One I had a chance to buy when I was in Los Angeles at the factory is Gioia's affumicata, a smoked mozzarella.
It's quite strong, and could be a way to introduce a smokey bacon-ish flavor into vegetarian dishes. "dommy" on the LA board has posted about it and recommended using it with pasta in a simple marinara sauce. That was my favorite application.
The smoked cheese we always go for is this smoked cheddar from England http://www.ilchester.co.uk/applewood.htm They carry at least some of this company's line in our local supermarket chain, makes it easy to find.
We put this in our mac & cheese as well (hey, I have some of that for lunch in a bit!) but also good for just eating.
I just tried a good one, oak-smoked Blarney Castle by Kerrygold. Here's the picture of it in my shopping cart at Grocery Outlet, upper right side
It's made with real cheese, not the processed cheese food of too many supermarket offerings. The smoke flavor is quite pronounced and it has some salt crystals but is otherwise quite creamy though firm in texture. I put a bit of it in some mac n cheese as part of the blend and it added a new and complex note.
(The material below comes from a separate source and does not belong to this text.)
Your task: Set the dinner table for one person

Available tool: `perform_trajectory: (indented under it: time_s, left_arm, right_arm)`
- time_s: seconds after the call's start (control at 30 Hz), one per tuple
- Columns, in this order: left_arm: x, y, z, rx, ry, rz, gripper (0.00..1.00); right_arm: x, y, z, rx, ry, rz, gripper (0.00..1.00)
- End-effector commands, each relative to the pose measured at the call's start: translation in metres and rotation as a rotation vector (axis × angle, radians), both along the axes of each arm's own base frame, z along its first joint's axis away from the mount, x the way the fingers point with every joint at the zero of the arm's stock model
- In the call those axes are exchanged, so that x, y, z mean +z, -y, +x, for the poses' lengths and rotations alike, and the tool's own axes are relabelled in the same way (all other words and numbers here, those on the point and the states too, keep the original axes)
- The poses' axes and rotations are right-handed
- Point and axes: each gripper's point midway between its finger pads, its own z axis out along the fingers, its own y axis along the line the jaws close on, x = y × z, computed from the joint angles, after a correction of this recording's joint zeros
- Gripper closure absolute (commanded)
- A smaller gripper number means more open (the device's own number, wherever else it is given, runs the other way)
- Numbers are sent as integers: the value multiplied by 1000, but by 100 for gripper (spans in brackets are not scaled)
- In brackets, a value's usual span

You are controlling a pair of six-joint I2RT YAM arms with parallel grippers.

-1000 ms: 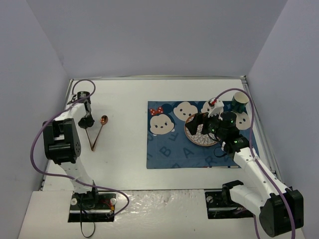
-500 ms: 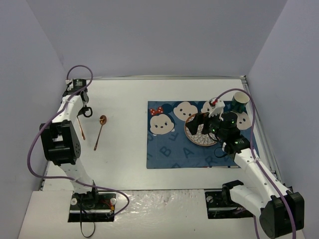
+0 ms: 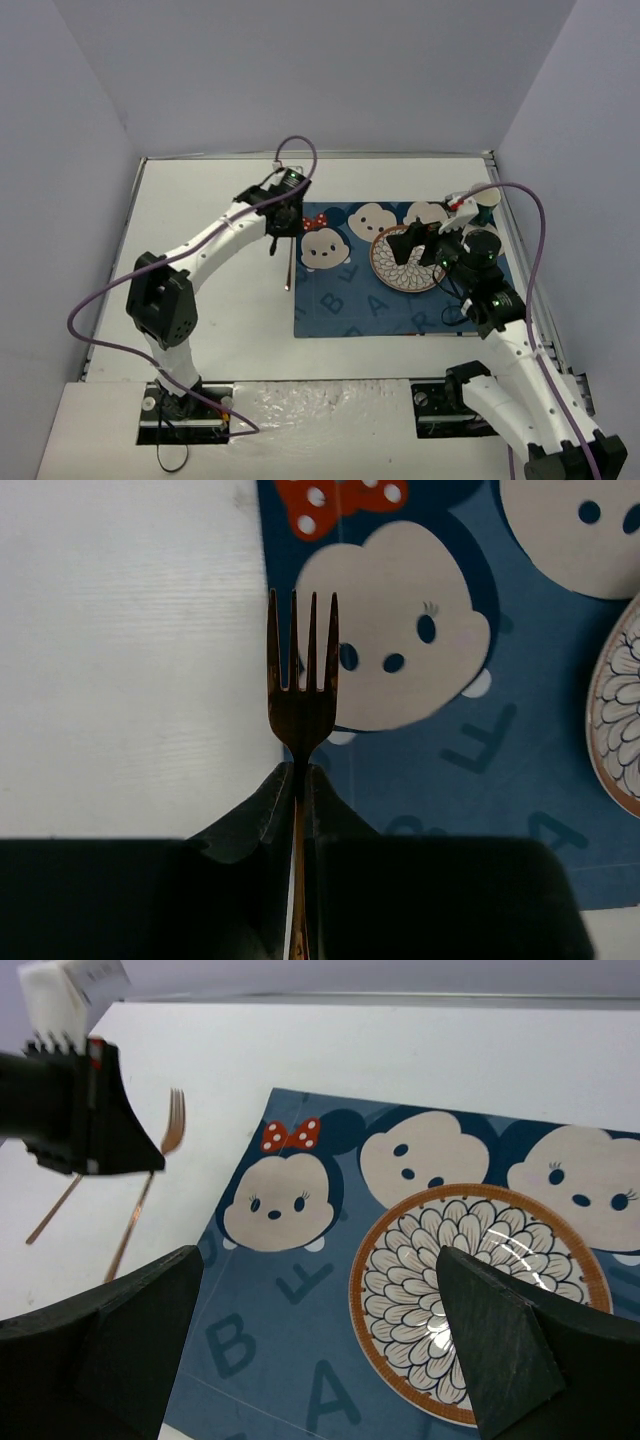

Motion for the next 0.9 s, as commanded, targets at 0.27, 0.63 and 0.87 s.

there are dozens of great smoked cheeses out there, and often the best of the best are locally produced (I guess I'm spoiled, I'm not too far from Wisconsin!). I'll post a link here to a great online site that has hundreds of cheeses from around the country and the world, and you don't usually have to buy a +10# wheel! I use the site for research- and usually find the item at a local store where I can buy it by the ounce. In general, I think Whole Foods has the best variety of gourmet and not-necessarily-gourmet cheeses- their staff is pretty knowlegeble, too.